Avan Trad è il secondo album dei Folk Fiction, il duo musicale veneto composto da Alessandro Marchetti e Matteo Marcon che, dopo il primo album “Yeppa!”, per realizzare questo album si sono attenuti al detto “Assaggia il nuovo ed il vecchio, ed attieniti al migliore”

Un album da ascoltare, da ballare e da sentire.

Avantrad si può ascoltare seduti ad una poltrona e sorseggiando una tazza di tè profumata, proprio per il piacere di ascoltare buona musica; oppure si può ascoltare in sottofondo, parlando e sorseggiando vino, in una bella serata tra amici.

Avantrad si può ballare, immersi in una sala, in un pub o in una piazza (perché no?). Ciascun brano è una danza folk popolare. E si sente che i due musicisti dei Folk Fiction ballano anche loro, ballano con il corpo e con le note. Ritmo, tempo e passi di danza sono scanditi, chi balla non può sbagliare. E non è merito da poco!

Avantrad si può sentire: si sente che c’è la voglia di ballare e il desiderio di far ballare. Non si tratta, infatti, di pura esecuzione di brani musicali bensì di interpretazioni nuove. Strumenti tradizionali come il bouzouki di Matteo, il pianoforte o l’organetto diatonico personale di Alessandro sono solo il mezzo per trasmettere buona musica, sonorità e passione.

E questo progetto trasuda di passione: è progetto sensoriale che va al di là delle note e della musica stessa.

Ritmi antichi sono il pretesto per innovare, per fare quel passaggio dal Neo Trad all’Avan Trad. 11 brani, con tempi tradizionali, scottish, boureée, mazurka, valzer. Tutti i doverosi rimandi alla musica folk servono per far ascoltare, alla fin fine, tanta musica contemporanea. Non mancano la ricerca musicale, la scuola dell’improvvisazione, le numerose influenze che arrivano dal jazz, dalla musica irlandese, ma anche dal folk francese, bretone ed una certa brezza arriva dalla musica celtica.

“Nulla è più nuovo di quello che fu a lungo dimenticato.”

Alessandro Marchetti e Matteo Marcon, infatti, più che la tradizione seguono la traduzione. Traduzione di quello che ascoltano in una lingua musicale arcaica che poi tramandano e trasmettono in un’altra lingua che suonano, più con il cuore che con le mani.

Se si dovesse descrivere Avantrad con una metafora non si potrebbe sbagliare. Avan Trad è una danza. Ciascun brano ha un ritmo severo, rigoroso e fermo come se le note seguissero un binario obbligato. Ma ha la leggerezza del piccolo passo di danza proprio dei balli popolari.
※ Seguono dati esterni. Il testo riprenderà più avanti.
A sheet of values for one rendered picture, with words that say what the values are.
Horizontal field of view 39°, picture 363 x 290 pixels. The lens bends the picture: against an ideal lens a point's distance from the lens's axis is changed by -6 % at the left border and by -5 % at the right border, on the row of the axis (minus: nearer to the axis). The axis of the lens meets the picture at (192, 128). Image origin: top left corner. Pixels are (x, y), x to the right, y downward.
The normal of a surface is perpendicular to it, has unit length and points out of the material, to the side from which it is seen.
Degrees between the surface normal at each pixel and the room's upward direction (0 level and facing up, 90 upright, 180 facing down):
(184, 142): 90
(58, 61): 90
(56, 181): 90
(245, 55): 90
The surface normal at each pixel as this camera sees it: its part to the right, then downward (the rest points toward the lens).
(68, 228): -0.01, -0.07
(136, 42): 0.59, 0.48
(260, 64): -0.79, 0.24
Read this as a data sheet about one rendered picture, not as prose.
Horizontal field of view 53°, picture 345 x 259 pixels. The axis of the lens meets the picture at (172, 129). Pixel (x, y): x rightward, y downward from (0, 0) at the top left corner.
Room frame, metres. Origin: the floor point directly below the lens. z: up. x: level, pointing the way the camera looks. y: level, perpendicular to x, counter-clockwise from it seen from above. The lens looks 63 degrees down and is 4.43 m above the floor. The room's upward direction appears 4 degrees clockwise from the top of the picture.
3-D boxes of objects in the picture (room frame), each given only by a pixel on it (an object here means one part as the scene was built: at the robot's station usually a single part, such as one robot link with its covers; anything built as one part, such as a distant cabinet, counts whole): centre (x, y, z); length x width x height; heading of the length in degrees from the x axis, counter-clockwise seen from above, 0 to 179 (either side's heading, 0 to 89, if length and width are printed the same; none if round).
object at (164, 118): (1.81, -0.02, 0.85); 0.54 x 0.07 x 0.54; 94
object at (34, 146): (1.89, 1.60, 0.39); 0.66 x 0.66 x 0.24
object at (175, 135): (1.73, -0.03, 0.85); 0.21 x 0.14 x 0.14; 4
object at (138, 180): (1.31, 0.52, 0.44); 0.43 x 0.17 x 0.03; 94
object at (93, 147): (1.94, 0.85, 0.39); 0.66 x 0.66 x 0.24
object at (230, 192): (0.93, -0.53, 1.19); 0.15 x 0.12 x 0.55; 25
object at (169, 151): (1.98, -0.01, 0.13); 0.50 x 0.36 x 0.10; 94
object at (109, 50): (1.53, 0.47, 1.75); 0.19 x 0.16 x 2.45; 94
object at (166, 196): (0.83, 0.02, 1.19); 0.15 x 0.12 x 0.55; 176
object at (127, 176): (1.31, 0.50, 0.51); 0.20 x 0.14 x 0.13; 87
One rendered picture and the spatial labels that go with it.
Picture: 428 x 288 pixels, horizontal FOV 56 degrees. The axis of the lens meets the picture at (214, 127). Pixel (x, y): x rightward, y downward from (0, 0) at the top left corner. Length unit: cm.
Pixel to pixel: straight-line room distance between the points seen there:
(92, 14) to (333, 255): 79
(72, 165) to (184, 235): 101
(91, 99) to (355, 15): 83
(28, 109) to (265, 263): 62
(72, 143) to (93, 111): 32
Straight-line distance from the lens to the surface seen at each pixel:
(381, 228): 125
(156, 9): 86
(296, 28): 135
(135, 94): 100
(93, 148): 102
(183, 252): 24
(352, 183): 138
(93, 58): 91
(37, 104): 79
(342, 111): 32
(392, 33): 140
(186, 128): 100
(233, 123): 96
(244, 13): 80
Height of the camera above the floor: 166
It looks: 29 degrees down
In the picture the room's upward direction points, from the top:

Non c’è spazio per mostrare virtuosismi o per inutili barocchismi, bastano le note, quelle giuste. E poi c’è tutta la generosità di voler seguire il flusso della danza. Tra i Folk Fiction, la Musica, chi ascolta e i ballerini si crea una relazione di fiducia che poche musiche instaurano. Basta farsi travolgere dalla musica, dalla gioia che si sprigiona e che scaturisce nella leggerezza.

La Musica è sempre avanti nel tempo

E, infine, il numeroso gruppo di musicisti di spessore che ha collaborato alla realizzazione di questo nuovo album mostra che la Musica è sempre avanti nel tempo. Sempre avanti nella tradizione, AvanTrad appunto. Condivisione e relazione sono i due pilastri intorno al quale si muovono la Musica e i Folk Fiction.

Che l’avventura di musica e di vita, così come la chiamano Alessandro e Matteo, continui nel tempo e trovi approdo sicuro nell’ascolto e la giusta meta desiderata in più ampi riconoscimenti.